Os seres humanos modernos identificam sua existência com a permanência de sua personalidade interior. Mas nada é mais fluido e mutante do que o conceito de persona ou personagem. Não é por nada que em nossos mitos e literatura, os personagens são determinados pela narrativa, ou seja, são escravos ou artefatos submetidos ao narrador, ao autor da história.

É desse ponto de conforto ilusório — onde protegemos nossa persona como se fosse o núcleo sagrado de nossa existência — que projetamos a mudança para o território vago do futuro.

Abandonamos o verdadeiro presente da existência e nos pomos a tecer uma frágil teia de expectativas numa fuga desesperada do aqui e agora.

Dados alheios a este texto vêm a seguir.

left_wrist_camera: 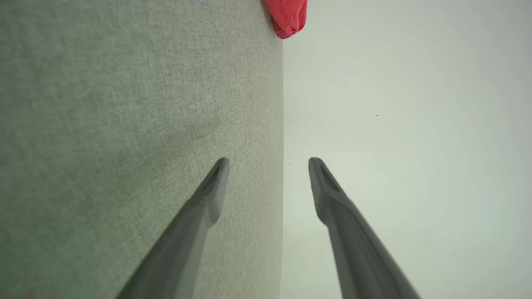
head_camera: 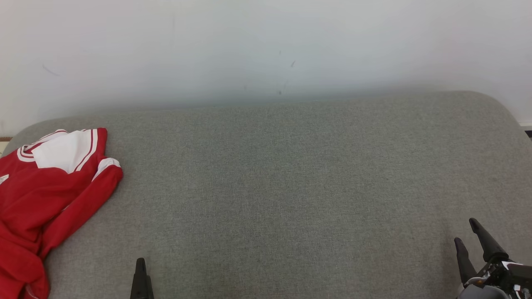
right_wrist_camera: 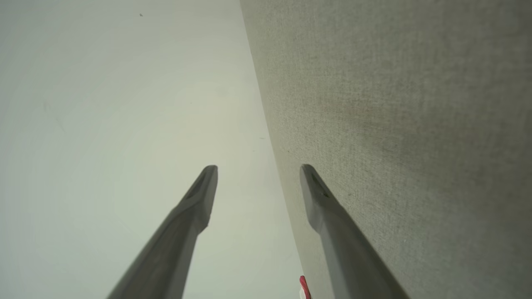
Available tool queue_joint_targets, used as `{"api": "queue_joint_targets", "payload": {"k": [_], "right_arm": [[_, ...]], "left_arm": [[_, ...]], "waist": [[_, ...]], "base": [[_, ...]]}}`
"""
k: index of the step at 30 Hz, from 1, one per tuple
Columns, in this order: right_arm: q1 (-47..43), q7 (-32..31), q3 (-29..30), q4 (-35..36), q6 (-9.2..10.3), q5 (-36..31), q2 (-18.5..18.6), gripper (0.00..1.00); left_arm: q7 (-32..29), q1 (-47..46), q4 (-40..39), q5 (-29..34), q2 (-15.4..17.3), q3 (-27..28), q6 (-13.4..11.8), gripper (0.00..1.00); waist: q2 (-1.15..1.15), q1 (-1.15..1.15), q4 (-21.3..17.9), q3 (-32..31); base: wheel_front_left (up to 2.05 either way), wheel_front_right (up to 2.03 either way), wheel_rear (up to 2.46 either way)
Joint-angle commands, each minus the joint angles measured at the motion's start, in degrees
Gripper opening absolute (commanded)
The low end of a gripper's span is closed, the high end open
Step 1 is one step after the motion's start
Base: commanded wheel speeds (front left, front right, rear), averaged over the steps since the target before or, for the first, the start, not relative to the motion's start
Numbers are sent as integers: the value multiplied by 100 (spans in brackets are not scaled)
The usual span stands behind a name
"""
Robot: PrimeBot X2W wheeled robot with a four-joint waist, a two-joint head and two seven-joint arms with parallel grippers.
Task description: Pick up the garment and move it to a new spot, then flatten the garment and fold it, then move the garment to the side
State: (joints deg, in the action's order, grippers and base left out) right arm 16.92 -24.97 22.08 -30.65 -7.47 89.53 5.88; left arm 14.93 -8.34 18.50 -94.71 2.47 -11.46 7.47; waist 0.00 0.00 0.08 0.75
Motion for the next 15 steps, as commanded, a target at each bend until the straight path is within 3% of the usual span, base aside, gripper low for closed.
{"api": "queue_joint_targets", "payload": {"k": [1,15], "right_arm": [[121,110,-125,179,0,-50,54,100],[-66,849,-795,649,-1,-746,-4,100]], "left_arm": [[0,-70,-133,69,6,68,1,100],[2,84,-502,931,13,497,-7,100]], "waist": [[0,0,1,0],[0,0,2,-9]], "base": [[0,0,0],[0,0,0]]}}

É desse modo que perdemos o presente em seus dois sentidos — o de dom ou de dádiva e o de ponto infinitesimal que separa o passado do futuro.

Nessa ilusão confortável, julgamos a tudo e a todos a partir da estagnação, baseados na irrealidade de um mundo adiado constantemente.

O fato é que a idealização corrompe o caráter mais belo da existência. Não importa o que possamos imaginar, a realidade está em permanente mutação. E nós somos parte da realidade. É nosso ressentimento com a morte que nos paralisa na tarefa angustiante de encapsular a metamorfose da vida num futuro idealizado que jamais se realiza.

É um preço muito alto para obtermos uma mera distração de nossa distorcida percepção da finitude. Parafraseando um filósofo que admiro muito “os animais não anseiam por uma vida após a morte. Mesmo em sua jaulas, ou na liberdade de seu ambiente, eles já vivem além do tempo, na eternidade do agora”.

A vida autoconsciente não pode se resumir a silenciar as vozes em nosso inconsciente.

Podemos abrir mão de fábulas sobre o amanhã e colocar nossas expectativas e códigos morais num tempo mais compacto, próximo ao acontecimento e ao gesto. O futuro emerge da vivência intensa e plena do agora e não de delírios construídos dos fragmentos de medos e ilusões.